## Work request
Given the listing below, output exactly the line containing "Every answer here" and every line after it through the end.

## Exercise input
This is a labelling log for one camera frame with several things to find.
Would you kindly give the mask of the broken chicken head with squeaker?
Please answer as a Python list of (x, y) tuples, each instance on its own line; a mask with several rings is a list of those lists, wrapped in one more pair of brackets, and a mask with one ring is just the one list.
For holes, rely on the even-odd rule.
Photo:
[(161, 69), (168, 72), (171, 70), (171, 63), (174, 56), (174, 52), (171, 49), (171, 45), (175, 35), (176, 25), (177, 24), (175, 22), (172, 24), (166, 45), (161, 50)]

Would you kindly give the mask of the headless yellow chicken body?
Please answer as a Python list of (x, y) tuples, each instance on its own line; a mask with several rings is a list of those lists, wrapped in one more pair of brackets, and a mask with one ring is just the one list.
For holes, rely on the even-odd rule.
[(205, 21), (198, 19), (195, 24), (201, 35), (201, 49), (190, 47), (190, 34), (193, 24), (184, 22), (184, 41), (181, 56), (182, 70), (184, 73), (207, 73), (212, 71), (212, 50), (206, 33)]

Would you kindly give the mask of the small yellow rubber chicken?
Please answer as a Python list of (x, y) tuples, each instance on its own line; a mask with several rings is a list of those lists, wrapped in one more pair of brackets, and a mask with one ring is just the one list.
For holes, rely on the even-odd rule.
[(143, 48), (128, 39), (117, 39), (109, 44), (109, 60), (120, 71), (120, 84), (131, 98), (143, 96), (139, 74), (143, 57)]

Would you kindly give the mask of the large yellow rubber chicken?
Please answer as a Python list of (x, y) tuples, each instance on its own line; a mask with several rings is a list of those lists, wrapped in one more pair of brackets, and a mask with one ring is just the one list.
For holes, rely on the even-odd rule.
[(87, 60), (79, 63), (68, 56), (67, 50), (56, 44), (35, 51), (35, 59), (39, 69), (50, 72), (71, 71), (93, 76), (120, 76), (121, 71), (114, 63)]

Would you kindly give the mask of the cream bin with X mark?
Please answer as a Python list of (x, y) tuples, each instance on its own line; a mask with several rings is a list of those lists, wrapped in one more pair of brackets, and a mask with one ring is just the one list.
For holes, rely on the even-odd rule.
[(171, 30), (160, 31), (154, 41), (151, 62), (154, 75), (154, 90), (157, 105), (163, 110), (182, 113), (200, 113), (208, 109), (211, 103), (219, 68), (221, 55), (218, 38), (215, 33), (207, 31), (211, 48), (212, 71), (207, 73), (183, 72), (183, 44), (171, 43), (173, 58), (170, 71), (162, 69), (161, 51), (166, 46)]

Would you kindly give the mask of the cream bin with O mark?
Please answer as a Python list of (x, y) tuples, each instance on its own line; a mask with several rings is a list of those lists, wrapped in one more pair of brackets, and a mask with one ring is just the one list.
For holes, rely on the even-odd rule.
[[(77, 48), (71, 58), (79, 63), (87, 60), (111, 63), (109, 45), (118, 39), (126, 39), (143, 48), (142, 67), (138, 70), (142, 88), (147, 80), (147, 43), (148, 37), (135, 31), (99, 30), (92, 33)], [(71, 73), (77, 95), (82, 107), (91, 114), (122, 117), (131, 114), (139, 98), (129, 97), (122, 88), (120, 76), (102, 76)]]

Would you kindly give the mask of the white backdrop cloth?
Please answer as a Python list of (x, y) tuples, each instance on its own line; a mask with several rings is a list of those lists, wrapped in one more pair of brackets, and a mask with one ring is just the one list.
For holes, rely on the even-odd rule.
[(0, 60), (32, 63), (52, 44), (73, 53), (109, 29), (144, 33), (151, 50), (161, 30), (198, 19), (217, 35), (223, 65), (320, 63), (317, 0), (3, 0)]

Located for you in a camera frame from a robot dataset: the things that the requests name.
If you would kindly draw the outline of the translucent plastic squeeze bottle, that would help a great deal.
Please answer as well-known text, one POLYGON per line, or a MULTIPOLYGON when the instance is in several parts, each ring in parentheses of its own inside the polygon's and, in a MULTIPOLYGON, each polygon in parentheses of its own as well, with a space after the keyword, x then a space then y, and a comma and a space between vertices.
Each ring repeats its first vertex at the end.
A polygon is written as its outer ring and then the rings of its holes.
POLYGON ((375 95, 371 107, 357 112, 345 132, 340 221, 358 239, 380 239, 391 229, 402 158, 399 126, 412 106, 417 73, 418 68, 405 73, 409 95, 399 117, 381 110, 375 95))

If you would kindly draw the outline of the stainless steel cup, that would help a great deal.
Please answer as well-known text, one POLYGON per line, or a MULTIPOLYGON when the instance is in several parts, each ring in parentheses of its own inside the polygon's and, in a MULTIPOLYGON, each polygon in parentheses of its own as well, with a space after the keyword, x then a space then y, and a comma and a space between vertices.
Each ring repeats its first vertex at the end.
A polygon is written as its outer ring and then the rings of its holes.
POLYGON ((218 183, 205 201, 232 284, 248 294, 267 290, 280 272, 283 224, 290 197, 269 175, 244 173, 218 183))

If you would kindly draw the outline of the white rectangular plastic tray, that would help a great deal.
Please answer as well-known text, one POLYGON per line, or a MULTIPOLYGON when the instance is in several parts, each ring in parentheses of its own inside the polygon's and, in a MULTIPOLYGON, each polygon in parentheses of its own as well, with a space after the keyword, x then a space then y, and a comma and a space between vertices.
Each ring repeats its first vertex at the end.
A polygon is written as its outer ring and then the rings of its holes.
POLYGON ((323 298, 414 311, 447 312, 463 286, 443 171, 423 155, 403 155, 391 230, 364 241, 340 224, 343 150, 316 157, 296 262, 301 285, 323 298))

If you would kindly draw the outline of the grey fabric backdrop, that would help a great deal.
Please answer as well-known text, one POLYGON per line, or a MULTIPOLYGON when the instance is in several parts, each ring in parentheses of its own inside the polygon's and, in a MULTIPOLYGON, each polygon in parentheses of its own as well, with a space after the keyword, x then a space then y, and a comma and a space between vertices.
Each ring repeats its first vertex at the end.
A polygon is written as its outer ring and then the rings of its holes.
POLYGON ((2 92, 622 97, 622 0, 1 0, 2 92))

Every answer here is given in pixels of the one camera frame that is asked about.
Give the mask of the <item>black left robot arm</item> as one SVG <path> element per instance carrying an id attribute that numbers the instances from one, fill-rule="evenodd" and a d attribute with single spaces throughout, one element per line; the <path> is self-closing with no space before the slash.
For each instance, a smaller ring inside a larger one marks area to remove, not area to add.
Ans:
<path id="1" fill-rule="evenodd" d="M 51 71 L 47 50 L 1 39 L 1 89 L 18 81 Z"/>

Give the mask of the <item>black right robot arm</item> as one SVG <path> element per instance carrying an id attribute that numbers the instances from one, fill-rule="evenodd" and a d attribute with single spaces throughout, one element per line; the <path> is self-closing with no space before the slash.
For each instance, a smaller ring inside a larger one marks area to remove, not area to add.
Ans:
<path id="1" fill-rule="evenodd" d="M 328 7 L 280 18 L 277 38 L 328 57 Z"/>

## Solution for this exercise
Every answer here is given in pixels of the one camera frame that is asked about.
Give the mask of the <item>black left robot arm</item> as one SVG <path> element per instance carrying an id attribute that numbers the instances from one, fill-rule="evenodd" and a d attribute with single spaces throughout, one element per line; the <path> is self-closing with no space before the slash.
For each instance, a smaller ring inside a larger one marks area to remove, not area to add.
Ans:
<path id="1" fill-rule="evenodd" d="M 51 71 L 47 50 L 1 39 L 1 89 L 18 81 Z"/>

Give the mask of the <item>black right robot arm</item> as one SVG <path> element per instance carrying an id attribute that numbers the instances from one, fill-rule="evenodd" and a d attribute with single spaces throughout, one element per line; the <path> is self-closing with no space before the slash.
For each instance, a smaller ring inside a larger one marks area to remove, not area to add.
Ans:
<path id="1" fill-rule="evenodd" d="M 328 7 L 280 18 L 277 38 L 328 57 Z"/>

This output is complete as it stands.